**What you should do:** When the string "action" is part of a line below, that line should be copied.

Data records:
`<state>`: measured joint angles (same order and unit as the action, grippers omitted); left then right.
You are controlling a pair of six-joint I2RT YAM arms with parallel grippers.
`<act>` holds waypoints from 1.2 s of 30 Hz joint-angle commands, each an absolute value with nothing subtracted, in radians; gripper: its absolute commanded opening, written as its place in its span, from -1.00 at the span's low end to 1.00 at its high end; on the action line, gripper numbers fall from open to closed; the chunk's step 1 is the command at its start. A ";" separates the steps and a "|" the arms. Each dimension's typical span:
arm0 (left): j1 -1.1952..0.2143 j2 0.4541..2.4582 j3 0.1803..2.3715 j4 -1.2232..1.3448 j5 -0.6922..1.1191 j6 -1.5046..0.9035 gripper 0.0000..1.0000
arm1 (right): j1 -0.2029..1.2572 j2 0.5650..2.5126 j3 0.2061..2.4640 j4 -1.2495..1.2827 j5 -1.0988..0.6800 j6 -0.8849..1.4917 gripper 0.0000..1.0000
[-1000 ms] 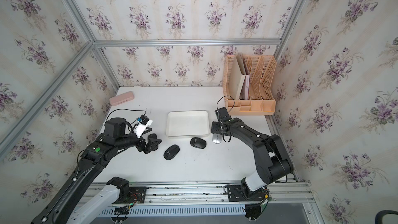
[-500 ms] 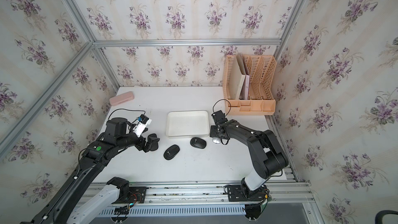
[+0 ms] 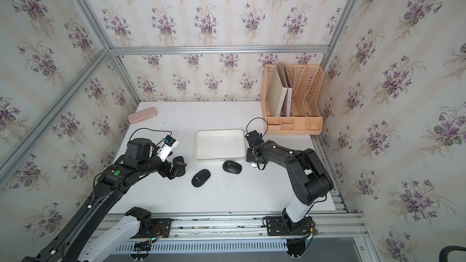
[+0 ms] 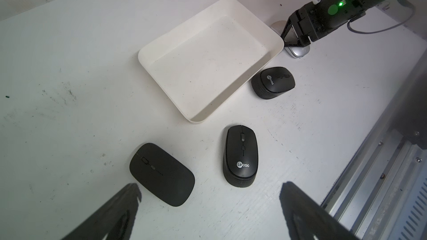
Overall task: Put the mouse in the storage box
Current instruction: Pick up the mouse from the center of the board, then place the mouse in the storage box.
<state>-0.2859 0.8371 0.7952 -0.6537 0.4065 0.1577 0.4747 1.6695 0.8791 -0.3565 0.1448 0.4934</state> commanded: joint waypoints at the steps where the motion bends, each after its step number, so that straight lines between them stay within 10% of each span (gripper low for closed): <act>1: -0.288 0.842 0.792 -0.643 0.398 0.173 0.98 | 0.474 1.660 0.890 -0.369 0.164 0.479 0.11; 36: -0.288 0.845 0.788 -0.641 0.364 0.178 0.98 | 0.676 1.842 1.243 -0.383 0.145 0.430 0.01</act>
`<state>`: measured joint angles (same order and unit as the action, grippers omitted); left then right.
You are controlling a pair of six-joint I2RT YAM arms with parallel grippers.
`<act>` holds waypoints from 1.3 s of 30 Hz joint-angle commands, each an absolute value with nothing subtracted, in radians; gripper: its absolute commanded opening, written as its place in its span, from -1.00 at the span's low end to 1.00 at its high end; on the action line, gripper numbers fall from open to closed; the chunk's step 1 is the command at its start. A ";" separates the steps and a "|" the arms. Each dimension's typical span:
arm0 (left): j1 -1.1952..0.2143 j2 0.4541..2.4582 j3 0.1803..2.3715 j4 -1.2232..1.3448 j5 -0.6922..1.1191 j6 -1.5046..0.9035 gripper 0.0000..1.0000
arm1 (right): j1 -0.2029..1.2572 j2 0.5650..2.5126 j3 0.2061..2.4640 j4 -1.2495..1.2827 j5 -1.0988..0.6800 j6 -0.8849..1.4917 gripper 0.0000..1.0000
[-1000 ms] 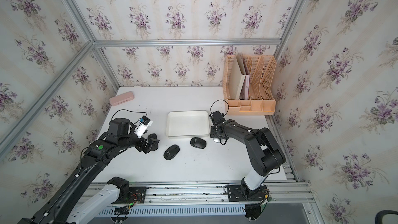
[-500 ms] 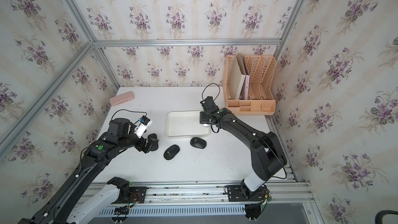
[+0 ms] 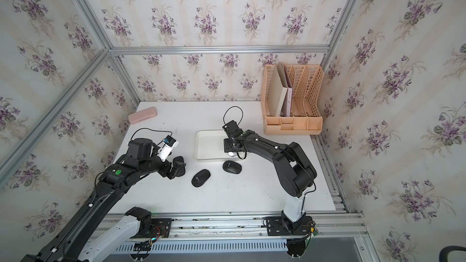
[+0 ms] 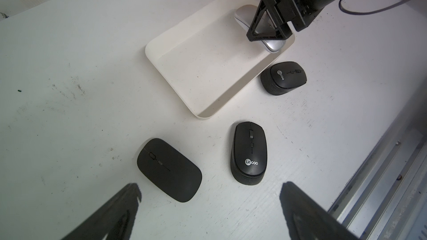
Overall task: Put the mouse in the storage box
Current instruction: Place the mouse in the storage box.
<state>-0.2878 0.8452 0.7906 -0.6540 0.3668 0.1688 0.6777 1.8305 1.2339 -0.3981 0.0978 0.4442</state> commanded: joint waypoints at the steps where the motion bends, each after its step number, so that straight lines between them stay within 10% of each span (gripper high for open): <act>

**Result for this task:**
`<state>`: measured joint angles (same order and unit as the action, grippers omitted); left then right.
`<act>` holds waypoints from 1.2 s of 30 Hz joint-angle commands, each an absolute value with nothing subtracted, in radians; gripper: its absolute commanded opening, written as its place in its span, from -1.00 at the span's low end to 1.00 at its high end; on the action line, gripper numbers fall from open to closed; the chunk's step 1 is the command at its start. A ";" separates the steps and a "|" the arms. Each dimension's typical span:
`<state>`: measured joint angles (same order and unit as the action, grippers omitted); left then right.
`<act>` holds waypoints from 1.3 s of 30 Hz joint-angle commands, each an absolute value with nothing subtracted, in radians; gripper: its absolute commanded opening, written as its place in its span, from -1.00 at the span's low end to 1.00 at its high end; on the action line, gripper numbers fall from open to closed; the chunk's step 1 is the command at its start. A ";" separates the steps and a "|" the arms. Each dimension's typical span:

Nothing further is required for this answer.